- _What needs to be done_
The copy you give must match the records exactly, except that it holds no images.

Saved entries
══════════

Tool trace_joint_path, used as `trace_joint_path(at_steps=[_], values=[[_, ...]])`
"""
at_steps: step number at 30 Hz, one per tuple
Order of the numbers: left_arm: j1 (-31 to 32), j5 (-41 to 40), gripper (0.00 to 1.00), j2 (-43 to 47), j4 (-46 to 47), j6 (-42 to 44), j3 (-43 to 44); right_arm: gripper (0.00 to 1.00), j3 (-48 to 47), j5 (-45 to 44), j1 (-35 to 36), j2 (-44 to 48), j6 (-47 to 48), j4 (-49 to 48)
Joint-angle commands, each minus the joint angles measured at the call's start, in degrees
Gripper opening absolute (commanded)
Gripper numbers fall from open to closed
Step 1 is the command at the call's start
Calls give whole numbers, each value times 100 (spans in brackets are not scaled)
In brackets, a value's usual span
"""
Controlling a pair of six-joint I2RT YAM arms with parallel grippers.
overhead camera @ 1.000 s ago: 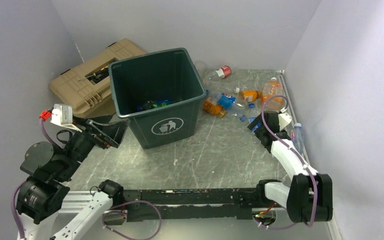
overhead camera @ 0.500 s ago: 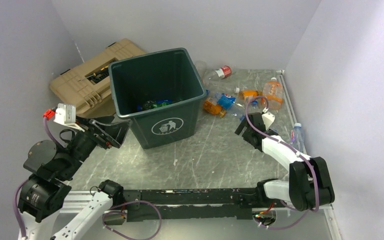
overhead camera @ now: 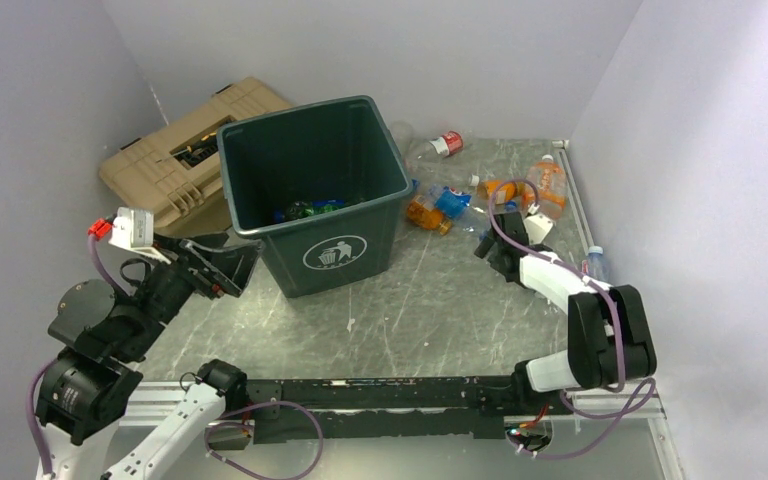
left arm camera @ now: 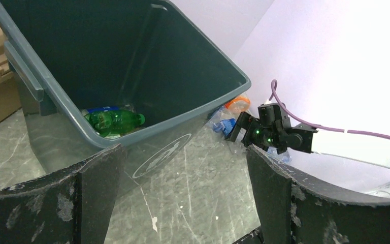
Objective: Put the plastic bottles in the bin
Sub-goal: Pick up the plastic bottle at the center of the board.
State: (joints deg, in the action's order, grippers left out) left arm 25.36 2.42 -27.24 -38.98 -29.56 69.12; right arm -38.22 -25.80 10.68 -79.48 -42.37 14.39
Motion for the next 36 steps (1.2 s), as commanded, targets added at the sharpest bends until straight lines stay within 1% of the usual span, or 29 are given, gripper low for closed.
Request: trace_joint_path(at_steps=[1, 7, 9, 16, 20, 25, 32, 36], values=[[12, -138, 94, 44, -84, 114, 123, 98, -272, -210, -115, -225, 191, -246], [12, -181, 94, 143, -216, 132, 153, 92, -299, -27, -162, -631, 338, -499], [12, -221, 94, 149, -261, 151, 205, 89, -243, 51, -163, -640, 358, -616], [12, -84, 94, 142, -149, 38, 126, 63, 23, 163, -154, -310, 503, -836], [12, -23, 94, 123, -108, -42, 93, 53, 139, 211, -137, -119, 530, -808], [12, -21, 93, 97, -83, -68, 102, 49, 224, 224, 4, 558, 351, -394], [12, -145, 94, -88, -48, 121, 176, 46, 225, -225, 748, 1929, 206, 504], [12, -111, 94, -288, 5, 217, 312, 44, 335, -465, 1306, 2829, 47, 1015]])
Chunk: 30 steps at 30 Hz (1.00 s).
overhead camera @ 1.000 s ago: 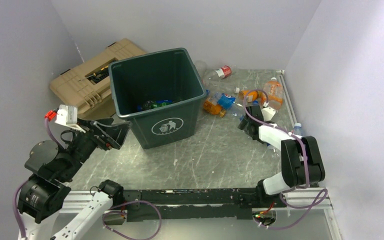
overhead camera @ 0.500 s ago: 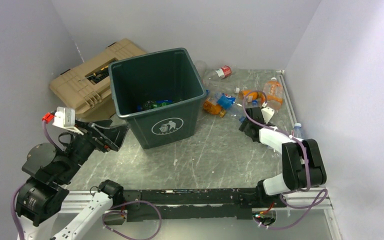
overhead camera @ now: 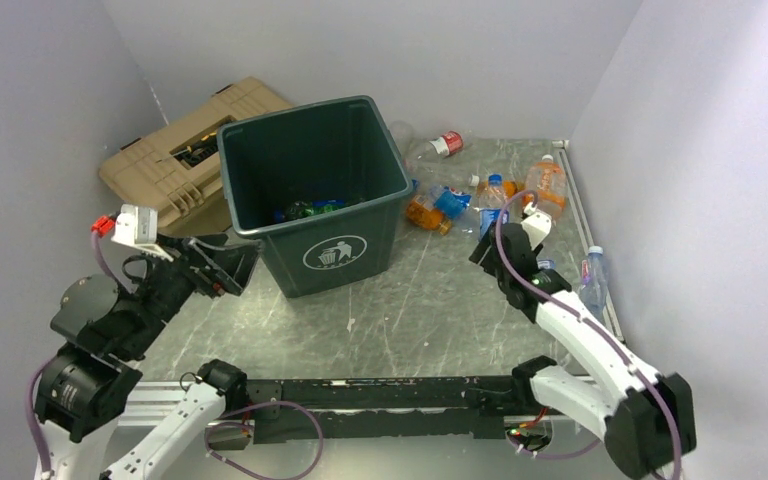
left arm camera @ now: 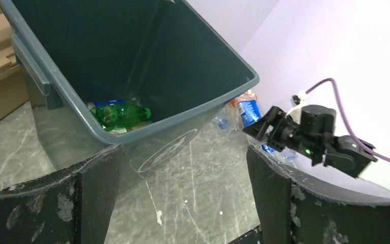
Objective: Put the plastic bottles in the bin
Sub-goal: Pick up the plastic bottle at the center of the board.
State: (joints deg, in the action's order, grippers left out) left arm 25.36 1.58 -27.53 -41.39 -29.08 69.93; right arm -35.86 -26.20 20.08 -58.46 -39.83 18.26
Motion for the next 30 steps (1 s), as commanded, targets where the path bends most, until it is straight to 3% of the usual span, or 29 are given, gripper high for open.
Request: trace_joint_path(at_steps=[1, 6, 12, 15, 18, 24, 30], values=[[12, -8, 94, -304, 279, 185, 244, 43, 171, -452, 455, 1035, -209, 687], [12, 92, 93, -564, 556, 186, 268, 40, 174, -43, 660, 2797, -37, 758], [12, 176, 92, -1081, 794, 209, 475, 38, -675, 1862, 690, 3323, 816, 417], [8, 303, 93, -1303, 1012, 238, 585, 39, -789, 3179, 690, 3549, 944, -262], [12, 769, 98, -1314, 1716, 382, 376, 40, -387, 4498, 691, 3984, 648, -1843], [12, 2051, 99, -1056, 3978, 22, -384, 40, -457, 6045, 691, 3551, -205, -3692], [12, 3332, 99, -2054, 5246, -996, 327, 41, -483, 6371, 722, 3036, -496, -4526]])
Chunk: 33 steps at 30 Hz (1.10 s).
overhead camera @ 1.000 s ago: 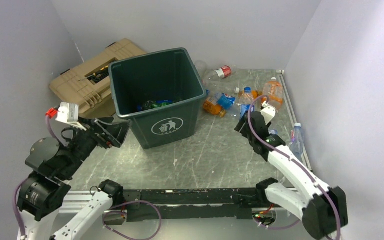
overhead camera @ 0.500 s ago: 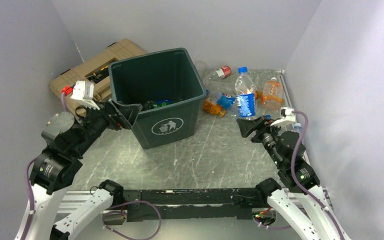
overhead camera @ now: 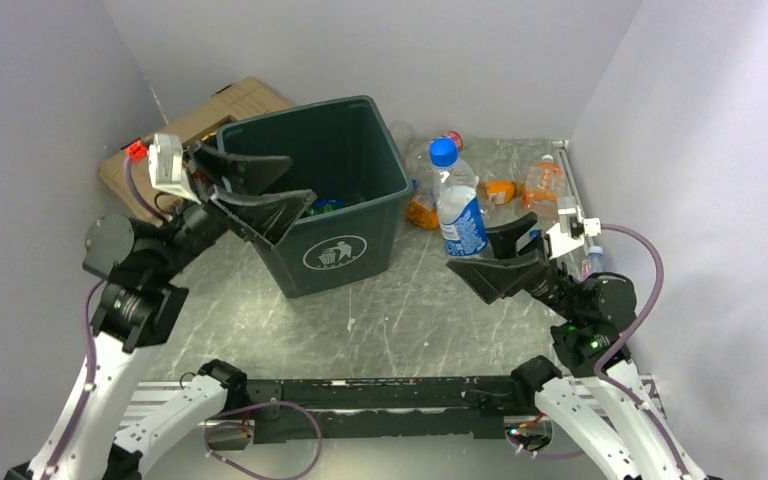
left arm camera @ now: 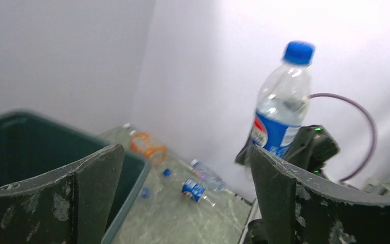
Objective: Put the plastic bottles in the bin
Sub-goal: Pick up the plastic bottle at the center of the board.
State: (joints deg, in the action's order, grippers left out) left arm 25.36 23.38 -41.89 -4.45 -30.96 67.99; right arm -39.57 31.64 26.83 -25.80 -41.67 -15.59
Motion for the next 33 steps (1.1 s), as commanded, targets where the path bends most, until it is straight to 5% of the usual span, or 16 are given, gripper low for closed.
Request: trace_joint_path(at_steps=[1, 10, 15, 33], values=[[12, 1325, 99, -792, 1783, -1049, 640, 41, -90, 585, 69, -318, -329, -1237], [72, 2035, 98, -2030, 2210, -1926, 1450, 40, -304, 168, 796, -1088, 21, -1242], [270, 1800, 99, -1894, 2100, -1580, 1229, 39, -618, -782, 1628, -1404, 988, -425], [442, 1690, 91, -1236, 1549, -1114, 1030, 39, -985, -1725, 2786, -2339, 1363, -525]])
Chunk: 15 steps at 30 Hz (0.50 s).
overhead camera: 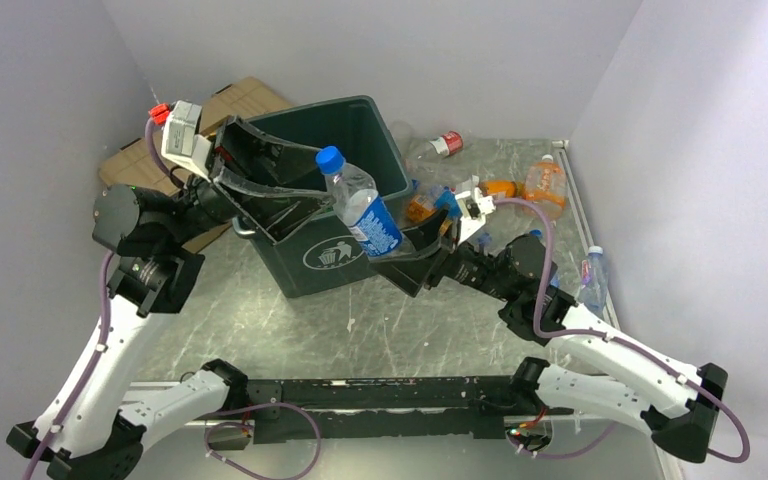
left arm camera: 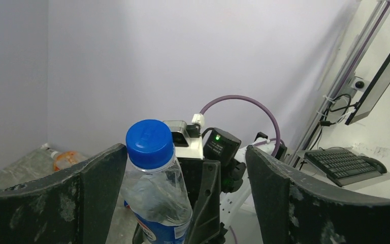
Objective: Put the plastic bottles in the bin
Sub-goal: Pick up the plastic bottle at the center of the board.
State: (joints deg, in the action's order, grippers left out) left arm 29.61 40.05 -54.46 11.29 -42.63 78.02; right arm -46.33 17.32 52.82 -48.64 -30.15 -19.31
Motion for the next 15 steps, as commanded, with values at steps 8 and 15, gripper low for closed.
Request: trace_joint_path(at_steps=[8, 15], values=[[19, -6, 66, -5, 5, -142, -138, 39, -575, -919, 780, -240, 703, 264], [19, 13, 25, -19, -138, -31, -107, 39, -516, -1355, 1040, -282, 970, 363]])
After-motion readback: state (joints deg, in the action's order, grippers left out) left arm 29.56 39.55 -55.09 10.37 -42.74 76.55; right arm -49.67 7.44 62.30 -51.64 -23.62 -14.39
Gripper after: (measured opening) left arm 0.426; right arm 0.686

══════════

- _Result of this task_
Tool trace_joint_path, used as `trace_joint_path(at_steps=[_], values=[[_, ...]])`
"""
at_steps: step number at 30 Hz, one per tuple
Order of the numbers: left_arm: j1 (-31 to 32), j5 (-41 to 40), gripper (0.00 to 1.00), j2 (-43 to 47), j4 (-46 to 47), j6 (-42 to 44), j3 (-43 to 44); right_arm: gripper (0.00 to 1.00), j3 (-48 to 47), j5 (-45 to 44), j1 (-35 to 36), j2 (-44 to 48), j6 (-47 to 48), j4 (-49 to 48)
Joint-angle commands, each minus the joint angles measured at the call's start, in degrees
Gripper opening absolute (commanded)
Gripper numbers fall from open to closed
Step 1 is the command at the call's start
Calls give whole numbers, each value times 100 (spans in brackets are not scaled)
In brackets, a value's usual span
"""
Controlling a pair of six-joint I2RT YAM arms with parallel grippers.
overhead camera @ 1.000 s ago: 
overhead camera @ 0.500 s ago: 
overhead camera @ now: 
left arm camera @ now: 
Objective: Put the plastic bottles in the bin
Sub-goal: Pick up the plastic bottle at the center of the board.
State: (joints deg, in the action's order, grippers left out) left arm 25.36 2.42 -27.24 -38.98 -29.56 69.12; right arm -38.22 -25.80 10.68 -79.48 -42.37 14.39
Motion for the next 36 steps (1.2 s), as commanded, targets added at the sharpest bends until straight lines stay within 1% of the usual span, or 29 are given, gripper low for closed.
Request: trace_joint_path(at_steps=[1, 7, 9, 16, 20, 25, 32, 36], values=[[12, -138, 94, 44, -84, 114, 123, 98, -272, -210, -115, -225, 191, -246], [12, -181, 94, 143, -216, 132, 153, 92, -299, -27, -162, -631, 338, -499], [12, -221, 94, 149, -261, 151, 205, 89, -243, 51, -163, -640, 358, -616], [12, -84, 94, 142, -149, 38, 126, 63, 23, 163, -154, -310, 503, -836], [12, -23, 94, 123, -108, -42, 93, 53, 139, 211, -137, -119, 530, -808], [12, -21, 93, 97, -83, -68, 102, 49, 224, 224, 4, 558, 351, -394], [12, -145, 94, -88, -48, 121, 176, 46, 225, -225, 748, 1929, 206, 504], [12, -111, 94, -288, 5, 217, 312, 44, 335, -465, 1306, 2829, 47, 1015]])
Chunk: 30 steps at 30 Hz (1.00 s).
overhead camera @ 1.000 s ago: 
overhead camera @ 0.500 s ago: 
overhead camera @ now: 
left arm camera @ now: 
Objective: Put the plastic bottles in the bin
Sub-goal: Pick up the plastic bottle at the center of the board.
State: (joints deg, in the action's order, grippers left out) left arm 25.36 1.58 -27.53 -41.39 -29.08 69.93; right arm -35.86 -26.20 20.08 -58.46 -39.83 18.26
Motion for the next 30 steps (1 s), as commanded, targets where the path bends most, until it is straight to 3% of the usual span, or 29 are given, gripper high for open.
Request: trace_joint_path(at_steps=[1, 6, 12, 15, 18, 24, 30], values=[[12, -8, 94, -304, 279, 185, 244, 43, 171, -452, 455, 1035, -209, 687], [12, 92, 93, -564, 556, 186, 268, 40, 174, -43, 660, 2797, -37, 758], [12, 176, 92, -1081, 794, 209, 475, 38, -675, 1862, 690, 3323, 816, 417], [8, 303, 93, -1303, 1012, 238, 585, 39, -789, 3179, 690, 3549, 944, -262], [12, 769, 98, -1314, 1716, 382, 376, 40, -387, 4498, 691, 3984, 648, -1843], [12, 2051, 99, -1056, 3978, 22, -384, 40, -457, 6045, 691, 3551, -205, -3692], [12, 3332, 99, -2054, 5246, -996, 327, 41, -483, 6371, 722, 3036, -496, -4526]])
Chunk: 33 steps at 30 Hz (1.10 s).
overhead camera @ 1.000 s ago: 
overhead camera @ 0.500 s ago: 
overhead camera @ now: 
left arm camera @ now: 
Objective: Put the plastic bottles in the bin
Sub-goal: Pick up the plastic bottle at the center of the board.
State: (joints deg, in the action's order, grippers left out) left arm 25.36 23.38 -41.89 -4.45 -30.96 67.99; right arm -39.57 31.64 26.83 -25.80 -41.67 -15.59
Motion for the next 33 steps (1.1 s), as commanded, targets where the path bends most, until it is straight to 5% of the usual span, or 16 are given, gripper low for closed.
Request: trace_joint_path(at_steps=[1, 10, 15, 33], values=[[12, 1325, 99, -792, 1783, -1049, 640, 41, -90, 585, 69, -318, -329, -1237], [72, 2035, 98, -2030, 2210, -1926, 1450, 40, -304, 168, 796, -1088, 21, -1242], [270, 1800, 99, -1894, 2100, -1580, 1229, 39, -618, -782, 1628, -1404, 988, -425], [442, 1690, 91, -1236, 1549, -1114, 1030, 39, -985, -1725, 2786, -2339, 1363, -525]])
Chunk: 15 steps at 30 Hz (0.50 s).
overhead camera: 
left arm camera: 
Objective: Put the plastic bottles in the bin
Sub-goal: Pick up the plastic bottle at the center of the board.
State: (joints deg, in the action's order, grippers left out) left arm 29.61 40.05 -54.46 11.29 -42.63 78.02; right arm -46.33 17.32 52.82 -48.64 -30.15 -19.31
Motion for the next 15 steps, as commanded, with values at steps 8 and 15, gripper low for closed.
Request: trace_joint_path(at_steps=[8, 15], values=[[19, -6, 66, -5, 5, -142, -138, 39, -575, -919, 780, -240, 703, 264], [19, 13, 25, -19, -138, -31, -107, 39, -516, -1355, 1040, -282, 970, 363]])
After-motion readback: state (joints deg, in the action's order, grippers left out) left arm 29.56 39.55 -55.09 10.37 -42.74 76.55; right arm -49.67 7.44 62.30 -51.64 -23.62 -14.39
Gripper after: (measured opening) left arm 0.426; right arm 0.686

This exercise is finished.